WHAT TO WORK ON: The first line of the entries through the line bearing "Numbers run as": copy these lines exactly and return nothing else.

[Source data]
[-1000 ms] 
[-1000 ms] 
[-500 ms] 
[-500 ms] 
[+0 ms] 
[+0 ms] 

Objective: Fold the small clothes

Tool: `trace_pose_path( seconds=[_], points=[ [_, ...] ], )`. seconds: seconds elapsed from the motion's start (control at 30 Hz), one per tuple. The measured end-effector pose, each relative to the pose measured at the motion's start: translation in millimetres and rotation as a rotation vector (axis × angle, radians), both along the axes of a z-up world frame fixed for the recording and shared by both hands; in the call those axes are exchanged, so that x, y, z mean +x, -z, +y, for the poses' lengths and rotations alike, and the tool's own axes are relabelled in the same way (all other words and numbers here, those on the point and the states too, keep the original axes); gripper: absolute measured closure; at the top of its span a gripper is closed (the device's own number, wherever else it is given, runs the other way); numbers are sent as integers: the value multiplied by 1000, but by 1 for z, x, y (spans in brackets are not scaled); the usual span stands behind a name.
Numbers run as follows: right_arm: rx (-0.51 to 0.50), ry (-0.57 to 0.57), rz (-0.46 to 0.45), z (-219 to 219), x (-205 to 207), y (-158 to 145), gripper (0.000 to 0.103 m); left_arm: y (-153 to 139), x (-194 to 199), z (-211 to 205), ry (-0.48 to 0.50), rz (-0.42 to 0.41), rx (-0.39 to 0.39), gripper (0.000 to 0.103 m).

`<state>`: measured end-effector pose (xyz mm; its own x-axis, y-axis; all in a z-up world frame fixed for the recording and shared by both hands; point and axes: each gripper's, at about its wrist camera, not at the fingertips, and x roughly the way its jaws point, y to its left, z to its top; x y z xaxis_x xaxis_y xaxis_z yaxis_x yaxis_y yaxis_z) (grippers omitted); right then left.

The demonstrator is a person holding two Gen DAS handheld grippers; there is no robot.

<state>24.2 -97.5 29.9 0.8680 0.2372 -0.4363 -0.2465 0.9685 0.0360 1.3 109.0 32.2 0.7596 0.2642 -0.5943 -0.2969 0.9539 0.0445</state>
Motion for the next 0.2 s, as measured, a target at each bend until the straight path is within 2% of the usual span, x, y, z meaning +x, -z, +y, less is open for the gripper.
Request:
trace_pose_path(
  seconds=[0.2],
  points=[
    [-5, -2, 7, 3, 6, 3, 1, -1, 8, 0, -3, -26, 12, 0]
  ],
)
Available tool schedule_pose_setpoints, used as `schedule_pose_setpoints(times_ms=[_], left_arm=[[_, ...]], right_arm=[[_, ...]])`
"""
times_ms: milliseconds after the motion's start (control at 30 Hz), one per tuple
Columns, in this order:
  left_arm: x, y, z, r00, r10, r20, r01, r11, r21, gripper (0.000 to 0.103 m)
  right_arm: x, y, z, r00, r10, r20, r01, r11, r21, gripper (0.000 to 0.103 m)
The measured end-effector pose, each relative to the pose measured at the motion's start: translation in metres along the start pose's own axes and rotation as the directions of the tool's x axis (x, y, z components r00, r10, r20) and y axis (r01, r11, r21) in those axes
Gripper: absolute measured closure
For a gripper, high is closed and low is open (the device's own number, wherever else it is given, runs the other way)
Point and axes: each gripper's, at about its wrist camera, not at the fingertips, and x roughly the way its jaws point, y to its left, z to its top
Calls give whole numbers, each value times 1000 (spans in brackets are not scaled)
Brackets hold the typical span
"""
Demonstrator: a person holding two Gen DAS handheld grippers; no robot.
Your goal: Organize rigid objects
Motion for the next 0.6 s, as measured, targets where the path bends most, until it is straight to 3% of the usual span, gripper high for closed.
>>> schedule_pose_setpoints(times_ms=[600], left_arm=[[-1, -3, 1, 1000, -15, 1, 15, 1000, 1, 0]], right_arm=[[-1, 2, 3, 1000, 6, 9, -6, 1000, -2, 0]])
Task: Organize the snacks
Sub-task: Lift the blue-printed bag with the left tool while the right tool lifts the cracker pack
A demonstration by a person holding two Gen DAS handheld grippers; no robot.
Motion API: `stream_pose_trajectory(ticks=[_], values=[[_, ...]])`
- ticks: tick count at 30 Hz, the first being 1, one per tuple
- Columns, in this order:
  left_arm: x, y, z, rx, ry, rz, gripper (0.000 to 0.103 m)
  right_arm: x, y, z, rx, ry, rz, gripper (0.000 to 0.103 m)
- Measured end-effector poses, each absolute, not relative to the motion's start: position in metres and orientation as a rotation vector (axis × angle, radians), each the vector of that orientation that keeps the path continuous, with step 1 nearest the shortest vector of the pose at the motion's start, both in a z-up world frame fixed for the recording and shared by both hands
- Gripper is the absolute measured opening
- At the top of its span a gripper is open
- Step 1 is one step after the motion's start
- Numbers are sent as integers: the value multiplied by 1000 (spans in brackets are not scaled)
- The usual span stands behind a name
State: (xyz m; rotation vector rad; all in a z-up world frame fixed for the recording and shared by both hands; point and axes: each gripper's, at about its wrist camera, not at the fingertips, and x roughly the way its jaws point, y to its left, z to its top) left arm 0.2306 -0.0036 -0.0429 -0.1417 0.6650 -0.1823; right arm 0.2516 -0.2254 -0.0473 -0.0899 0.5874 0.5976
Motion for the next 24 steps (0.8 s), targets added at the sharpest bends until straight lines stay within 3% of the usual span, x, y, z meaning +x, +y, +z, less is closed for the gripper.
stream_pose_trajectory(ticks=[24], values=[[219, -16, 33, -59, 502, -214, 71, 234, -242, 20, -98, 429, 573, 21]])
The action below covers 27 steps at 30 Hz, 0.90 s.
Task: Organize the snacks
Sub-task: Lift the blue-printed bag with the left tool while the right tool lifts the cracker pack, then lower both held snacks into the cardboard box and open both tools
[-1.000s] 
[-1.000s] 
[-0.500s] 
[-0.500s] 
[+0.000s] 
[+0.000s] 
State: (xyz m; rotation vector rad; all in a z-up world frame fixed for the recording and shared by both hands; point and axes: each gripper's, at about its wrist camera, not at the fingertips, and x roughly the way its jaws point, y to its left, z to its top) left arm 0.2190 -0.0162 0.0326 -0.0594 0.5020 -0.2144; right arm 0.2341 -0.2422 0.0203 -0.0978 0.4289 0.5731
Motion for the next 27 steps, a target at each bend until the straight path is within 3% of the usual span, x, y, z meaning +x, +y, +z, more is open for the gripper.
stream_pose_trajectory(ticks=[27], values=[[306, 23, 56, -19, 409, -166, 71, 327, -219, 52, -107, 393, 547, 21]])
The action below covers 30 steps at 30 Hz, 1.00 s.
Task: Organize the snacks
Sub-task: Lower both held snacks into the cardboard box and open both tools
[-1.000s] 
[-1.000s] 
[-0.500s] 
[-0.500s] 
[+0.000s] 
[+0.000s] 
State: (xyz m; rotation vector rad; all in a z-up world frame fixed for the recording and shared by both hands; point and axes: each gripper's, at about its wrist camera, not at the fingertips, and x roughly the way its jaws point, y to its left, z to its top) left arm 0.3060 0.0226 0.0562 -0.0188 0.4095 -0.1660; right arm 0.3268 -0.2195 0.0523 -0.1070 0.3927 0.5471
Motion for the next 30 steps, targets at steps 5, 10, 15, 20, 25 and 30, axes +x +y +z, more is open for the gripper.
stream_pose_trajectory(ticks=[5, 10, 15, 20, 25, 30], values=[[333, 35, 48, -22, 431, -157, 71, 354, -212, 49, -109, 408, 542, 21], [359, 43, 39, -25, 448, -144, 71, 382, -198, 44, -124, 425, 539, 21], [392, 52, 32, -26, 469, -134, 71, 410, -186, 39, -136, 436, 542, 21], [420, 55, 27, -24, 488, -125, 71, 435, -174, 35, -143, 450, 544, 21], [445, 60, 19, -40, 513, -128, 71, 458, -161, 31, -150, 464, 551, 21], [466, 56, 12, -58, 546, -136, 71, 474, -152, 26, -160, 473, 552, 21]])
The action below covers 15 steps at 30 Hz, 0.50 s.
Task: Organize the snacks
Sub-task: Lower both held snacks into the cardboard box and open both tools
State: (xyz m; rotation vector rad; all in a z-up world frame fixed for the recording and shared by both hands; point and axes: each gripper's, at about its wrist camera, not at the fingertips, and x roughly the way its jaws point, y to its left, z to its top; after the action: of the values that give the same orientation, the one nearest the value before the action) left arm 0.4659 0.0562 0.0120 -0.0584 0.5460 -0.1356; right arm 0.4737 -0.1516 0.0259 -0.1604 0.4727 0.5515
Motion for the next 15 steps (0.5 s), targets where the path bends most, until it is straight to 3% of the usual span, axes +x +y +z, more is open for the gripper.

WRITTEN REPLY:
[-1000 ms] 
[-1000 ms] 
[-500 ms] 
[-500 ms] 
[+0 ms] 
[+0 ms] 

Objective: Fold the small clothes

Tool: `trace_pose_path( seconds=[_], points=[ [_, ...] ], )`. seconds: seconds elapsed from the motion's start (control at 30 Hz), one per tuple. The measured end-effector pose, each relative to the pose measured at the motion's start: translation in millimetres and rotation as a rotation vector (axis × angle, radians), both along the axes of a z-up world frame fixed for the recording and shared by both hands; in the call those axes are exchanged, so that x, y, z mean +x, -z, +y, for the poses' lengths and rotations alike, and the tool's own axes are relabelled in the same way (all other words and numbers here, those on the point and the states too, keep the original axes); gripper: absolute measured closure; at the top of its span a gripper is closed (the device's own number, wherever else it is given, runs the other way); numbers are sent as integers: the value multiplied by 1000, but by 1 for z, x, y (spans in brackets are not scaled); the usual span stands behind a name.
Numbers run as follows: right_arm: rx (-0.51 to 0.50), ry (-0.57 to 0.57), rz (-0.46 to 0.45), z (-219 to 219), x (-205 to 207), y (-158 to 145), gripper (0.000 to 0.103 m); left_arm: y (-153 to 139), x (-194 to 199), z (-211 to 205), ry (-0.48 to 0.50), rz (-0.42 to 0.41), rx (-0.39 to 0.39), gripper (0.000 to 0.103 m).

This exercise is complete.